Trem Smith, Berry board chair, chief executive officer and president stated, “Berry continues to execute its 2019 development plan in line with our expectations, as our full-year production and spending are on track.  California is a unique energy market compared to the rest of the United States as it is a Brent-based and natural gas short market.  Being Brent-based is a big advantage for Berry but, as a natural gas consumer, the lack of natural gas storage can cause wide fluctuations in pricing.  We saw that impact in our first quarter as the western United States was cool and wet increasing the demand for natural gas and, as a result, increasing pricing and negatively impacting our results for the quarter.  However, these prices are incorporated in our annual guidance which is not changing.  In addition, to better manage the largest portion of our operating expenses (OpEx), energy costs, and provide better visibility into our simple financial model we have now hedged the majority of our gas needs for the next 18 months."

First Quarter Results

For the first quarter, Berry reported Adjusted EBITDA of $69 million, down $13 million from $82 million in the fourth quarter of 2018. Relative to the fourth quarter, the first quarter had lower oil prices, which were partially protected by our oil hedge, flat production and substantially higher fuel gas costs which impacted our OpEx. Adjusted EBITDA, on an unhedged basis, was $54 million in the first quarter compared to $73 million in the fourth quarter, impacted primarily by lower oil prices.

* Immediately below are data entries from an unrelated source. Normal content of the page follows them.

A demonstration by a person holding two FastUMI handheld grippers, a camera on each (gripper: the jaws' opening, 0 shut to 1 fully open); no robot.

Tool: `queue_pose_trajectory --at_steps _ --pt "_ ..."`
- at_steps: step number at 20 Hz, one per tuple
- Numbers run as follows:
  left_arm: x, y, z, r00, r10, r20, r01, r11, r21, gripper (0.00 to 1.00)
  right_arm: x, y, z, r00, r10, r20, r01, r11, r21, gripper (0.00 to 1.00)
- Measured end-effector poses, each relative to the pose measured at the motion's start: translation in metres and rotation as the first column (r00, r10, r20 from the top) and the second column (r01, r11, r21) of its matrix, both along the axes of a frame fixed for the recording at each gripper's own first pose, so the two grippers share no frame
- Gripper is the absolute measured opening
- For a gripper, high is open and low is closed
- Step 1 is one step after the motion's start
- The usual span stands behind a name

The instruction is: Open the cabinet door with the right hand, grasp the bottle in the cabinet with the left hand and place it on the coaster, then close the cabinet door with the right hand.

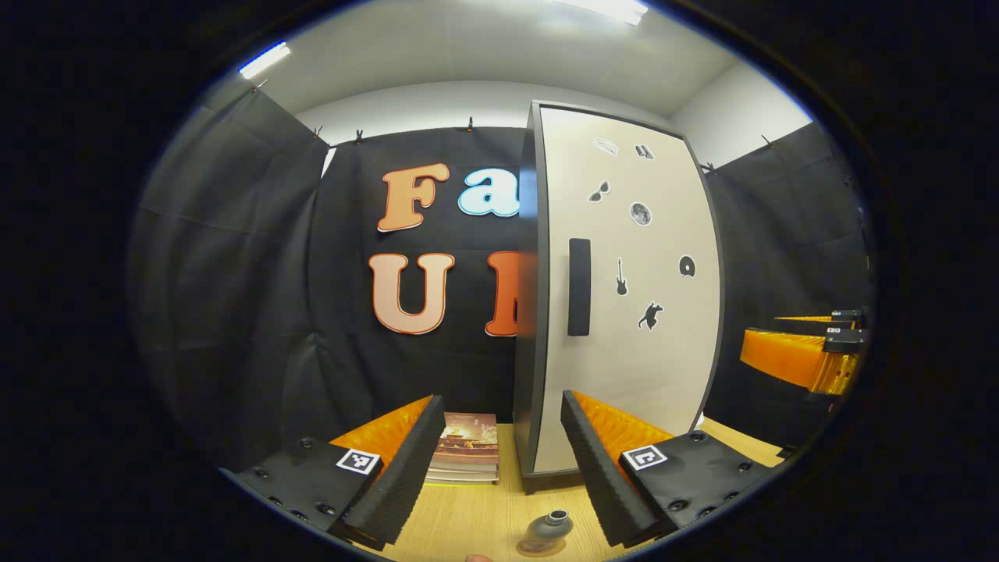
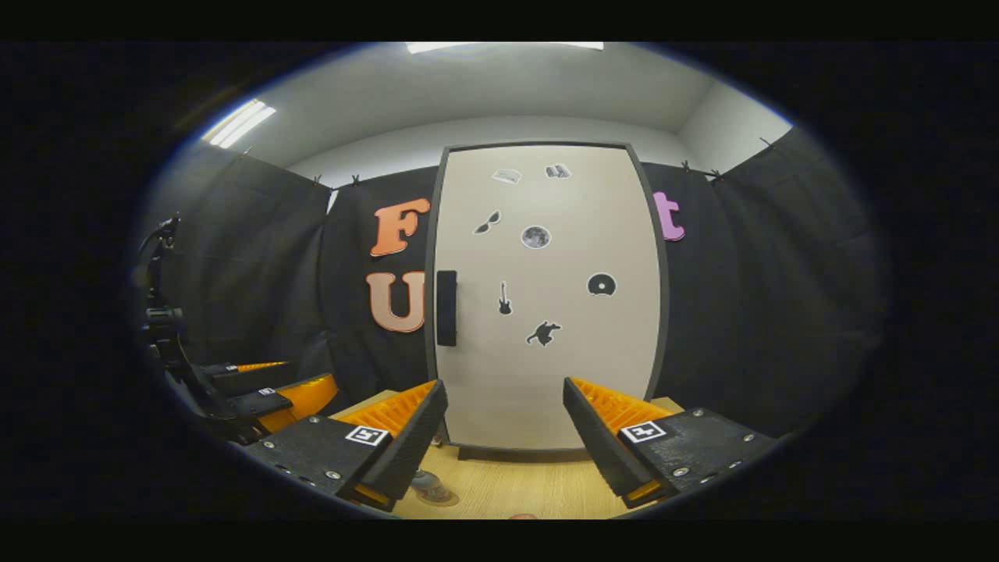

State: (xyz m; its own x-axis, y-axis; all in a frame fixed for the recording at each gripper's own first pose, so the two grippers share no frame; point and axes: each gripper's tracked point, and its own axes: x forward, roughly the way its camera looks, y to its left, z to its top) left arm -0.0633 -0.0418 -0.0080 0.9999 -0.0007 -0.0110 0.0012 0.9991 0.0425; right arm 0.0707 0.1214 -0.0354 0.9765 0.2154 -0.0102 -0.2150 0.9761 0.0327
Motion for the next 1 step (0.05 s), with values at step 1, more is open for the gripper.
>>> queue_pose_trajectory --at_steps 1 --pt "0.0000 0.0027 0.0026 1.000 -0.007 0.006 0.007 1.000 0.007 0.97 -0.0017 0.0014 0.0002 1.000 -0.010 0.005 0.010 1.000 -0.004 0.93"
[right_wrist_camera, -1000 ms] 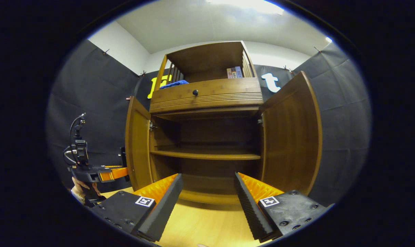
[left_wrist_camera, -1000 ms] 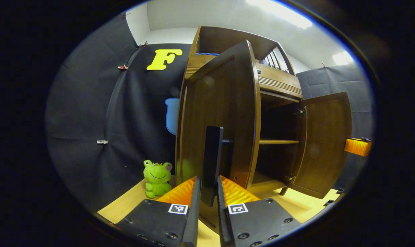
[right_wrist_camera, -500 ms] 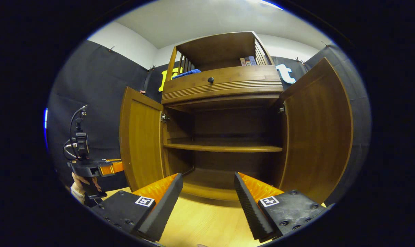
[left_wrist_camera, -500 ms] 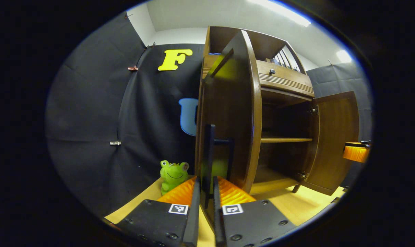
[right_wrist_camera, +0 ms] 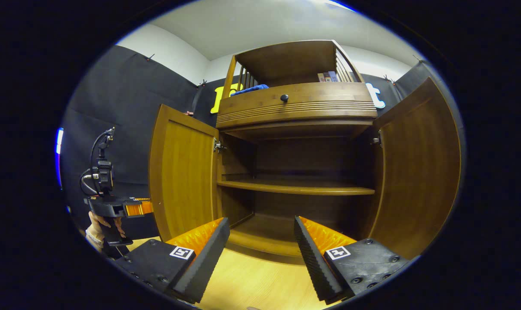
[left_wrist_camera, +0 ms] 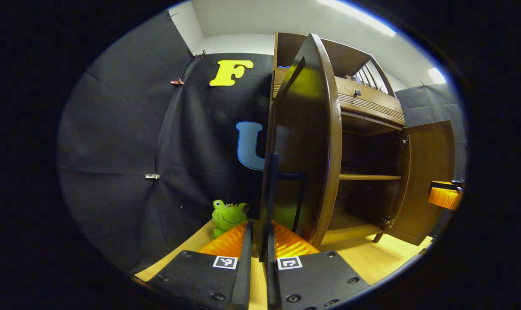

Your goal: Open the right door of the double-door shoe cabinet with the right hand, and open the left door with the left hand.

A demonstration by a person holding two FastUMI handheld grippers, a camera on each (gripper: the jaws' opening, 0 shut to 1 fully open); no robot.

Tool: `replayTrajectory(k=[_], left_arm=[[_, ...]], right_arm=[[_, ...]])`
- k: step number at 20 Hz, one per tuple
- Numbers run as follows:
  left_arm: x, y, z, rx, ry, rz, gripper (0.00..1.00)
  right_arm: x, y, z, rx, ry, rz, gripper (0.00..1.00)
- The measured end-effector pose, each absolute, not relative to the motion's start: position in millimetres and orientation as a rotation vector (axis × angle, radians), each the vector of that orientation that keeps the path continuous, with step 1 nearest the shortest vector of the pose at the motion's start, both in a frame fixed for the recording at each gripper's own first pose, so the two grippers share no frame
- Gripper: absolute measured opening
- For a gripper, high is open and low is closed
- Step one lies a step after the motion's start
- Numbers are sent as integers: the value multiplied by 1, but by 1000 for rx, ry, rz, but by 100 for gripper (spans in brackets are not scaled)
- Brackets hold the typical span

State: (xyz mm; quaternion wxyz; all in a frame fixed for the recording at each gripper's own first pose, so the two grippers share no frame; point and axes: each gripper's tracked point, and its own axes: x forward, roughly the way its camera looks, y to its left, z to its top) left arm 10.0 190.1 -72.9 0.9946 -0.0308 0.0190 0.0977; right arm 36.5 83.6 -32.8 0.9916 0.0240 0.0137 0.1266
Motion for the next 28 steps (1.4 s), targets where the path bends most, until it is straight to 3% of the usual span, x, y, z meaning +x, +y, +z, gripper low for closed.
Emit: replayTrajectory(k=[8,23,25,28], left_arm=[[-13,200,-66,-89,6,193,20],[-75,200,-33,-22,-11,288,19],[-77,183,-26,-37,-8,248,24],[-84,171,-14,-21,-27,222,47]], right_arm=[[44,108,-49,95,61,313,95],[15,90,-27,68,3,241,95],[8,82,-28,38,0,206,94],[-6,64,-24,12,2,153,94]])
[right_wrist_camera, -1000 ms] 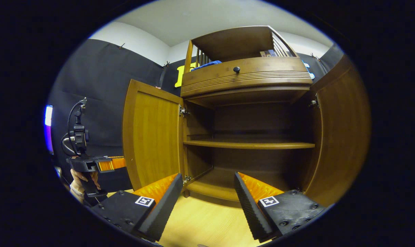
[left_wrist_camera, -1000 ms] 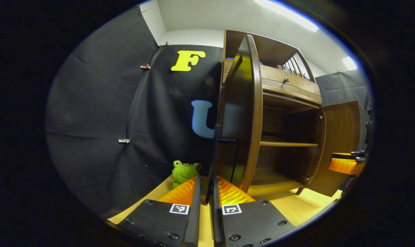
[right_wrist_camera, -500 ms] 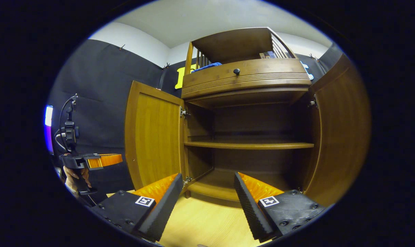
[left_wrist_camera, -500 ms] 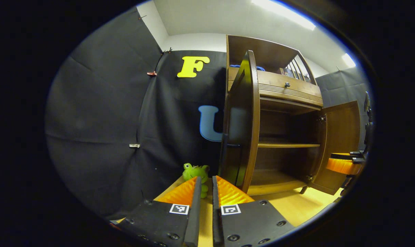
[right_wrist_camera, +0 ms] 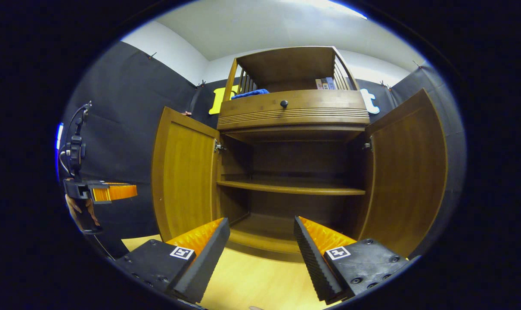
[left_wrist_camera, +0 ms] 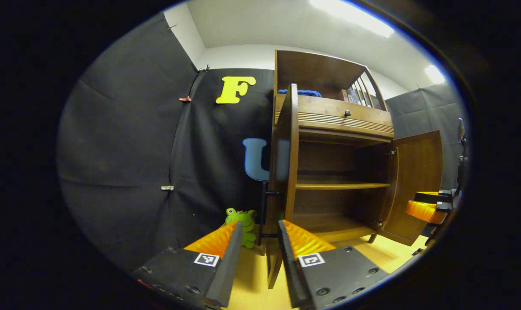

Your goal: Open the right door of the double-door shoe cabinet with the right hand, and open the left door with the left hand.

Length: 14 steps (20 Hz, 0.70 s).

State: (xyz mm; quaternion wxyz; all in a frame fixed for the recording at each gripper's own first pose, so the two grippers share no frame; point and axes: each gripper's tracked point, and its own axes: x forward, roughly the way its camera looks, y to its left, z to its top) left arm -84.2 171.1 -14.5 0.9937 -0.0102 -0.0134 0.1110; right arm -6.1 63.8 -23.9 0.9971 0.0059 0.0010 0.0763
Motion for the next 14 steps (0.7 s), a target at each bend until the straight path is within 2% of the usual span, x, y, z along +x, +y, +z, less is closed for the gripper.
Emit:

California oil prices before hedges for the first quarter averaged $59.16/Bbl which were 6% lower than the $62.65/Bbl realized in the fourth quarter. Realized oil prices for the Company before hedges of $56.88/Bbl were 8% lower than the fourth quarter average of $61.48.

For the first quarter, Operating Expenses ("OpEx") totaled $54 million or $21.71/Boe compared to $48 million or $18.77/Boe in the fourth quarter. The price of natural gas we purchased for our steam operations was unseasonably high in the first quarter, nearly $5 million higher than the prior quarter.  On a comparative basis, our first quarter OpEx was also negatively impacted from selling our East Texas natural gas assets in November, which had a lower cost on a per BOE basis compared to our other operations. OpEx consists of lease operating expenses ("LOE"), as well as expenses and third-party revenues from electricity generation, transportation and marketing activities and the effect of derivative settlements (received or paid) for gas purchases while excluding taxes other than income taxes.

General and administrative expenses were $14.3 million for the first quarter compared to $16.1 million for the fourth quarter of 2018. The improvement was due in large part to the fact that the fourth quarter was impacted by higher stock compensation associated with performance shares meeting target thresholds. Non-recurring restructuring and other costs continued to decline in the first quarter. Adjusted general and administrative expenses were $11.6 million or $4.63/Boe for the first quarter compared to $11.5 million or $4.49/Boe for the fourth quarter.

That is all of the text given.